* **EXERCISE AIM**
A word-for-word transcription of the data below is required.

☆ ☆ ☆ ☆ ☆ ☆ ☆

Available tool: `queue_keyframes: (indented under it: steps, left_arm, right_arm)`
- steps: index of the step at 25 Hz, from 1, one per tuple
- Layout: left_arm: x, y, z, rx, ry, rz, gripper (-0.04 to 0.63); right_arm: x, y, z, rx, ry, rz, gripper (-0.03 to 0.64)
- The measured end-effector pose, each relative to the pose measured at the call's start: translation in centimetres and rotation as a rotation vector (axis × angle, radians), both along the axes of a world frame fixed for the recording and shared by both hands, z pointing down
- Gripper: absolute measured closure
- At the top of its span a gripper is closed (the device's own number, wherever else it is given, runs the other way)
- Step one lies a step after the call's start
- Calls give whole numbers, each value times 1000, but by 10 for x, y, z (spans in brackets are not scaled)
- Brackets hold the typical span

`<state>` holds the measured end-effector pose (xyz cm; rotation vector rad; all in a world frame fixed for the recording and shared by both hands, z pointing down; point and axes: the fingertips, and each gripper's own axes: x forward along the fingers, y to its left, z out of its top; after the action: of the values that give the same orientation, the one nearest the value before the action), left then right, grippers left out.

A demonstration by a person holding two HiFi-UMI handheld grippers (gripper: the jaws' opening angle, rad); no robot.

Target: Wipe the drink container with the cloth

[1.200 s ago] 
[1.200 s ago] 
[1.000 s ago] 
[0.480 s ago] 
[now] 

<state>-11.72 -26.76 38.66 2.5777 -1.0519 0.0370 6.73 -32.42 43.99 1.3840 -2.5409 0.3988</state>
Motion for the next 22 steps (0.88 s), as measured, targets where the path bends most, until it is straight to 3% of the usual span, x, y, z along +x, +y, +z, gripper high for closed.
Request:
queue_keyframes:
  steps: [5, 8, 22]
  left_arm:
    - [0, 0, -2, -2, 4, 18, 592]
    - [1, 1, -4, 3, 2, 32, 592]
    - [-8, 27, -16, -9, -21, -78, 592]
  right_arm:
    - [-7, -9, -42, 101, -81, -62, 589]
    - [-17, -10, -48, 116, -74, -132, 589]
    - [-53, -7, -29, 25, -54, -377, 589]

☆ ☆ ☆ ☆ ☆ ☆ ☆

* **RESPONSE BOX**
Available tool: `queue_keyframes: (indented under it: steps, left_arm, right_arm)`
- steps: index of the step at 25 Hz, from 1, one per tuple
- Layout: left_arm: x, y, z, rx, ry, rz, gripper (-0.04 to 0.63); right_arm: x, y, z, rx, ry, rz, gripper (-0.03 to 0.64)
- The measured end-effector pose, each relative to the pose measured at the call's start: translation in centimetres and rotation as a rotation vector (axis × angle, radians), both along the axes of a world frame fixed for the recording and shared by both hands, z pointing down
- Gripper: absolute measured closure
- At the top of its span a gripper is closed (the device's own number, wherever else it is given, runs the other way)
- Step one lies a step after the call's start
- Calls give whole numbers, each value times 1000, but by 10 for x, y, z (spans in brackets are not scaled)
- Brackets hold the typical span

`<state>` holds the measured end-effector pose (xyz cm; rotation vector rad; all in a world frame fixed for the recording and shared by both hands, z pointing down; point and axes: the fingertips, and each gripper's own axes: x forward along the fingers, y to its left, z out of its top; after the action: of the values that give the same orientation, the one nearest the value before the action), left then right, grippers left out.

A demonstration by a person holding two HiFi-UMI handheld grippers (gripper: the jaws' opening angle, rad); no robot.

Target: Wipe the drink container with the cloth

[1.200 s ago] 
[1.200 s ago] 
[1.000 s ago] 
[0.480 s ago] 
[now] 

<state>-11.72 -26.76 38.66 2.5777 -1.0519 0.0370 6.73 -32.42 43.99 1.3840 -2.5409 0.3988</state>
Motion for the next 22 steps (0.88 s), as measured, targets where the path bends most, until it is straight to 3% of the usual span, x, y, z along +x, +y, +z, gripper high for closed.
Request:
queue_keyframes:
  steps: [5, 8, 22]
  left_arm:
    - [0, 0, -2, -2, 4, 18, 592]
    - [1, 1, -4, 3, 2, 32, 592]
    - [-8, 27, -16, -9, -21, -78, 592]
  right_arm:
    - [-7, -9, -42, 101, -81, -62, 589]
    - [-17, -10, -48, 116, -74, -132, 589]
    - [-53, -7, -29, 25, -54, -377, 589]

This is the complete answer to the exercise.